(Stored items)
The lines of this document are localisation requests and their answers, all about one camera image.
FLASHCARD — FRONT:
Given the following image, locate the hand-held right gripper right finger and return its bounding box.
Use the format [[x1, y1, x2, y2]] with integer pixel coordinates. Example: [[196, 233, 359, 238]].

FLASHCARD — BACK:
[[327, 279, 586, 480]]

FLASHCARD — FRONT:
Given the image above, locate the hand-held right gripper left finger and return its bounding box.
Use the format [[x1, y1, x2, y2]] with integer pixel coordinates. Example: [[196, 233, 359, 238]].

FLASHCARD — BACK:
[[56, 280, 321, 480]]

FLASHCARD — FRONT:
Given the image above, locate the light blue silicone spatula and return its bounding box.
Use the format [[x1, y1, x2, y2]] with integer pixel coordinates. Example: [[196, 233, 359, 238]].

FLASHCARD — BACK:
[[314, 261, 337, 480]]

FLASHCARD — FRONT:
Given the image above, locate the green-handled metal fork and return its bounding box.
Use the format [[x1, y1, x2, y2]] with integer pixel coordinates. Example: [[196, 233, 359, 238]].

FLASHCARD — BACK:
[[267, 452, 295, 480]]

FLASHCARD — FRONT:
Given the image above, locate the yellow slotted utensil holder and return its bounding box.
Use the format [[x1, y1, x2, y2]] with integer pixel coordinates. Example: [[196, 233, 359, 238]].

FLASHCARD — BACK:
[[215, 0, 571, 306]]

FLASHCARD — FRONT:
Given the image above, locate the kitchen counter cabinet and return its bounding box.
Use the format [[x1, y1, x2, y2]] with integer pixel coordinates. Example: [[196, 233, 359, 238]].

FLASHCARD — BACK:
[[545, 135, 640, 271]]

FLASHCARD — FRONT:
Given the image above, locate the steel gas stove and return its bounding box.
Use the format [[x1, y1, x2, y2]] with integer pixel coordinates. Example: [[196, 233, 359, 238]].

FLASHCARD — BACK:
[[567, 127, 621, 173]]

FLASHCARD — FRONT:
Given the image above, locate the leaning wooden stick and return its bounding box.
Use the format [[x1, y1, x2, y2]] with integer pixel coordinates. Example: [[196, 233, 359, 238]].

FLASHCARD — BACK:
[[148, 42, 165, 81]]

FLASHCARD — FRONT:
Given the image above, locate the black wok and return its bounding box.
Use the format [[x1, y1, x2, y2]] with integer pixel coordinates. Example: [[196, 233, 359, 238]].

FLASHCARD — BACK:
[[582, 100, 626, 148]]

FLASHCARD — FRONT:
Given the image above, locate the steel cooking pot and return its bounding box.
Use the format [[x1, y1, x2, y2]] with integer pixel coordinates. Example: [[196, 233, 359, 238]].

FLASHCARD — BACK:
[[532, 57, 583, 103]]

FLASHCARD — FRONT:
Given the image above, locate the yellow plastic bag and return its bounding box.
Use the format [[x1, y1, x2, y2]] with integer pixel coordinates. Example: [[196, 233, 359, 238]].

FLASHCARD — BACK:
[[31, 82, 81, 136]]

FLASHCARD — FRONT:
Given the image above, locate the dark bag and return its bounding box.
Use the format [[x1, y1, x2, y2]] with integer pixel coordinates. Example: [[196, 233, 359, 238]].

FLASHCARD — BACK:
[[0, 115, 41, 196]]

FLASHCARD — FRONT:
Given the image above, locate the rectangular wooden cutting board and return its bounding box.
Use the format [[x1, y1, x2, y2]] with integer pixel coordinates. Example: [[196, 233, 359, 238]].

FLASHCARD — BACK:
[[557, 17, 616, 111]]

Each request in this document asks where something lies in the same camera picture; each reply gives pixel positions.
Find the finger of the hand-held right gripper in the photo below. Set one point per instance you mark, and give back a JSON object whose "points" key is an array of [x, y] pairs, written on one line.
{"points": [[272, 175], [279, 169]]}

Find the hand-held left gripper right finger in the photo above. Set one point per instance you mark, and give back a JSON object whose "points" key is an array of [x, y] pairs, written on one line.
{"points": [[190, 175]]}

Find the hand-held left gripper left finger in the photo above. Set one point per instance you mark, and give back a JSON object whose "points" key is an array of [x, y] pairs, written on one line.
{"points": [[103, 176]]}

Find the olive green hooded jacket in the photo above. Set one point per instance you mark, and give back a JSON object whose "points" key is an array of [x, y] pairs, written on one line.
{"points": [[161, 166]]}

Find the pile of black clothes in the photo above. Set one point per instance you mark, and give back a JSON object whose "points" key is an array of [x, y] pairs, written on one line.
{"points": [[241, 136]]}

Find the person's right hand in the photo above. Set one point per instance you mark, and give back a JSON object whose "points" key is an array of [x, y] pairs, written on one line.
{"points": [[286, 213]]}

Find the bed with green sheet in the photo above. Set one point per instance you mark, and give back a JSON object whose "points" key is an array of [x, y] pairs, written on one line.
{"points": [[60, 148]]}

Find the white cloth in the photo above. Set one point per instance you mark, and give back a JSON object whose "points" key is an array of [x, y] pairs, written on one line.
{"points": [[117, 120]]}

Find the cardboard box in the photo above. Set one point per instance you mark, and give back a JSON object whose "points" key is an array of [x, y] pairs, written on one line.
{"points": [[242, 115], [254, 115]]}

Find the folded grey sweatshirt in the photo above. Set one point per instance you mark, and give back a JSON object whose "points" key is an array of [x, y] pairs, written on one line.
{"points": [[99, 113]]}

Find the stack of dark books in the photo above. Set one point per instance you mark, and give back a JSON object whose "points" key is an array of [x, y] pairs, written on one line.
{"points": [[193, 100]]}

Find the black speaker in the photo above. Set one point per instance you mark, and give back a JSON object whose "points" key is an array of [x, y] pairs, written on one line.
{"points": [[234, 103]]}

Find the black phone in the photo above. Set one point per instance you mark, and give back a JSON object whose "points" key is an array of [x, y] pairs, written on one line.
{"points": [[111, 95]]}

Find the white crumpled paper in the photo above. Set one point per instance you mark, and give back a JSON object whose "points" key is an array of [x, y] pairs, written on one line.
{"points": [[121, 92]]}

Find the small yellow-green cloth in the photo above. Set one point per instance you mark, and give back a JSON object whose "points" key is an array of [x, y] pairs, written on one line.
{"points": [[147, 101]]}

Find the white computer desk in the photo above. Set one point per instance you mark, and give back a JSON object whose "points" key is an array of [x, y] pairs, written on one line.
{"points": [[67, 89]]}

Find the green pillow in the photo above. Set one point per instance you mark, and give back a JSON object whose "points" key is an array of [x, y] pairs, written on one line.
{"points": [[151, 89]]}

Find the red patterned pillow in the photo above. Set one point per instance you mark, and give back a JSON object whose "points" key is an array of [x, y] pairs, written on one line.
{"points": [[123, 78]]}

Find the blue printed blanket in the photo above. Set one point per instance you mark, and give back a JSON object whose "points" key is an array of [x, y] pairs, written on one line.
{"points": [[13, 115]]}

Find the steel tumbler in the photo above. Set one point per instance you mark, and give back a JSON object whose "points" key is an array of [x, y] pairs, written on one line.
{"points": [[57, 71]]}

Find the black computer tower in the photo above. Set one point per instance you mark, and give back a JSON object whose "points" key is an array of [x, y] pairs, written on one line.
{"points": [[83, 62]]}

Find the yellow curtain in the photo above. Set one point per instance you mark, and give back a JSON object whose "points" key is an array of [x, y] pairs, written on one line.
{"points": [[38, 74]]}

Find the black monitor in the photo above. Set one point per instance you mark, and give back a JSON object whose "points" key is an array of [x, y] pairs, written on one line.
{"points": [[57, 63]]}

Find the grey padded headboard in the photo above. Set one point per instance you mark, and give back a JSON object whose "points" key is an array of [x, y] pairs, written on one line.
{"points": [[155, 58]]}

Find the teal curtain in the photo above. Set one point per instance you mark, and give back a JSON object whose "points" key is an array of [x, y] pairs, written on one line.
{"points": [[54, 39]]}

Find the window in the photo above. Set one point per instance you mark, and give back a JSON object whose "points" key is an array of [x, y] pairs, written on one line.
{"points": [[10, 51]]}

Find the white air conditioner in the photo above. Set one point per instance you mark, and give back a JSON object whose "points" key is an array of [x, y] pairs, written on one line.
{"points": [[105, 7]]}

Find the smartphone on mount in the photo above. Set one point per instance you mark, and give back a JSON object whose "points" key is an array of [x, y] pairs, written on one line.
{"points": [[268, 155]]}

## What is needed
Using the entries above, return exactly the lines from the line with "Given the image above, locate the rectangular" to the line with "Each request in", counting both of those lines.

## Finished task
Given the image above, locate the rectangular wooden cutting board and return its bounding box.
Use the format [[x1, y1, x2, y2]] with integer pixel coordinates. Example: [[196, 233, 359, 238]].

FLASHCARD — BACK:
[[557, 17, 616, 111]]

Each request in this document asks where something lies in the same camera picture; each reply gives pixel positions.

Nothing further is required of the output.